I grew up on a working farm in Kakamega and often helped my dad.
Three years ago, I helped him cut a large oak. The dealer had taken the trunk away, leaving the limbs. That morning we set up to chop up the remnants.
Woods get heavier the longer it sits on the ground and this had been there for a couple of months, in sections weighing around two tones each.
They were stacked on top of each other with a big 70ft limb, known as a lodger, sticking up in the air. I was standing about 10 meters away from the tree with my back to my dad, making a bonfire with the branches, when I had fait gasps.
I turned around to see the lodger had fallen on to my dad’s back, crushing him against a branch below. I ran to him and held his hand; it was tense but there was no pulse.
Then I felt it relax. There were no signs of life. The next 30 minutes was a blur. No one had a phone because there was no signal at the place we were, so I drove to some cottages some one mile away.
I beeped the horn frantically and shouted: “Find anyone- my dad’s under a tree!” I bursted through the door of the first cottage and ran up and down the stairs, but no one was there.
In the second one, I found an elderly lady, but I knew she cannot help. I just kept going. Someone called 999 for me, and the last house I knocked belonged to oguna, a fire fighter.
Oguna tried to make sense of what I was saying and told me to put plunks of wood into the boot of his car, where he had full medical kit.
We did not have a second to lose. I jumped in the car and hit the accelerator, driving over a cattle grid, which caused some plunks to fall out of the open boot.
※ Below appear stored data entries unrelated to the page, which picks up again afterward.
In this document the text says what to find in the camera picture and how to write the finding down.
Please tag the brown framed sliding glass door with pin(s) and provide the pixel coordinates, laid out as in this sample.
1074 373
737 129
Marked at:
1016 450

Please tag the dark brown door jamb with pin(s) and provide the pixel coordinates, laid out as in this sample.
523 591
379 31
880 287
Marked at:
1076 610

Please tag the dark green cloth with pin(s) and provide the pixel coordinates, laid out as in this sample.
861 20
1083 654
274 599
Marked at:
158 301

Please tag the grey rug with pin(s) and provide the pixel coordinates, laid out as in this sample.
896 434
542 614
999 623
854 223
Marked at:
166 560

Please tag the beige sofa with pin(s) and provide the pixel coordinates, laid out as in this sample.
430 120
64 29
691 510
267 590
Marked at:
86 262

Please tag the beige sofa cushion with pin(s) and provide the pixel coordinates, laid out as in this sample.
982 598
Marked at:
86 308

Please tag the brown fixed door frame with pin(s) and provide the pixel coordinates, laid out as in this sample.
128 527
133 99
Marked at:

I also realized I had driven off without oguna. I was completely confused. When he caught up with me he gave me some words and a slap, saying I wasn’t going to save my dad’s life until I was calm.
Arriving back at the scene, I saw that the fire brigade and the ambulance had arrived. I was focused on dad, who was now the color of blueberry.
I grabbed the chain saw and started trying to cut him out, sawing dangerously to his ears. Oguna quickly from me and began over sawing over sections while instructing the rest of us take the weight of the branch, slowly lifting it.
Once freed, dad was laid out flat on the ground and we began doing a first aid for him. It was then that we were able to see a full extent of his injuries.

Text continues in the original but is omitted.